How to launch 100 workers in multiprocessing?


I am trying to use python to call my function, my_function() 100 times. Since my_function takes a while to run, I want to parallelize this process.

I tried reading the docs for https://docs.python.org/3/library/multiprocessing.html but could not find an easy example to get started with launching 100 workers. Order does not matter; I just need the function to run 100 times.

Any suggestions/code tips?


Solution

  • The literally first example on the page you link to works. So I'm just going to copy and paste it here and change two values.

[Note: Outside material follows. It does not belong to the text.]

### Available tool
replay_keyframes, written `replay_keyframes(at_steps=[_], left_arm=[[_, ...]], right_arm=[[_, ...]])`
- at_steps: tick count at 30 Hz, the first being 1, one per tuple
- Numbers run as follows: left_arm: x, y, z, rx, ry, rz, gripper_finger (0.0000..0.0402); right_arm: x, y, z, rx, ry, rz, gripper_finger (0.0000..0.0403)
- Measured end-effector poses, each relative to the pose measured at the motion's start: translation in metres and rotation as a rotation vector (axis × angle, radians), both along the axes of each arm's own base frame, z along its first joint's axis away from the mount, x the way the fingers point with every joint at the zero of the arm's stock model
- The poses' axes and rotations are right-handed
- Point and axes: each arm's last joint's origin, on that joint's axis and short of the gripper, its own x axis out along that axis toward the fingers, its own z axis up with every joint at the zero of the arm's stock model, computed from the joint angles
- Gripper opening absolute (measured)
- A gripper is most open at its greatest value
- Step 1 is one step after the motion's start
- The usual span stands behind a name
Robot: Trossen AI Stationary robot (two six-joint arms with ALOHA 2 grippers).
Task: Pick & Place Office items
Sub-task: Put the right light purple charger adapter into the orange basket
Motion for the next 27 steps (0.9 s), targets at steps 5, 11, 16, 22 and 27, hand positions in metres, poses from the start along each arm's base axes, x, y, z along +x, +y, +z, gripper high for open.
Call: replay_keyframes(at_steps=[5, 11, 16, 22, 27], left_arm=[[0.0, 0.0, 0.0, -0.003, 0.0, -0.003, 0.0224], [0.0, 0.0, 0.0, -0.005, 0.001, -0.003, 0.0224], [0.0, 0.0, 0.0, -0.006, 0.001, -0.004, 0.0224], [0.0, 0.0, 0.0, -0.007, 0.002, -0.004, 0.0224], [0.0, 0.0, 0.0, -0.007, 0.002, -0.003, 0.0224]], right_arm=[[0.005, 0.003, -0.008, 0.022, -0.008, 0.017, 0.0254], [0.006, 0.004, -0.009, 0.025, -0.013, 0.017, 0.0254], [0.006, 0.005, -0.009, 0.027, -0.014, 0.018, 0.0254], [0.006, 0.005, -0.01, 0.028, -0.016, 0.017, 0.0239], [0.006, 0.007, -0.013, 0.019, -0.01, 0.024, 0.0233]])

    from multiprocessing import Pool
    
    def f(x):
        return x*x
    
    if __name__ == '__main__':
        with Pool(100) as p:
            print(p.map(f, range(100)))
    

    EDIT: you just said that you're using Google colab. I think google colab offers you two cpu cores, not more. (you can check by running !cat /proc/cpuinfo). With 2 cpu cores, you can only execute two pieces of computation at once.

    So, if your function is not primarily something that waits for external IO (e.g. from network), then this makes no sense: you've got 50 executions competing for one core. The magic of modern multiprocessing is that this means that suddenly, one function will be interrupted, its state saved to RAM, the other function then may run for a while, gets interrupted, and so on.

    This whole exchanging of state of course is overhead. You'd be faster just running as many instances your function in parallel as you have cores. Read the documentation on Pool as used above for more information.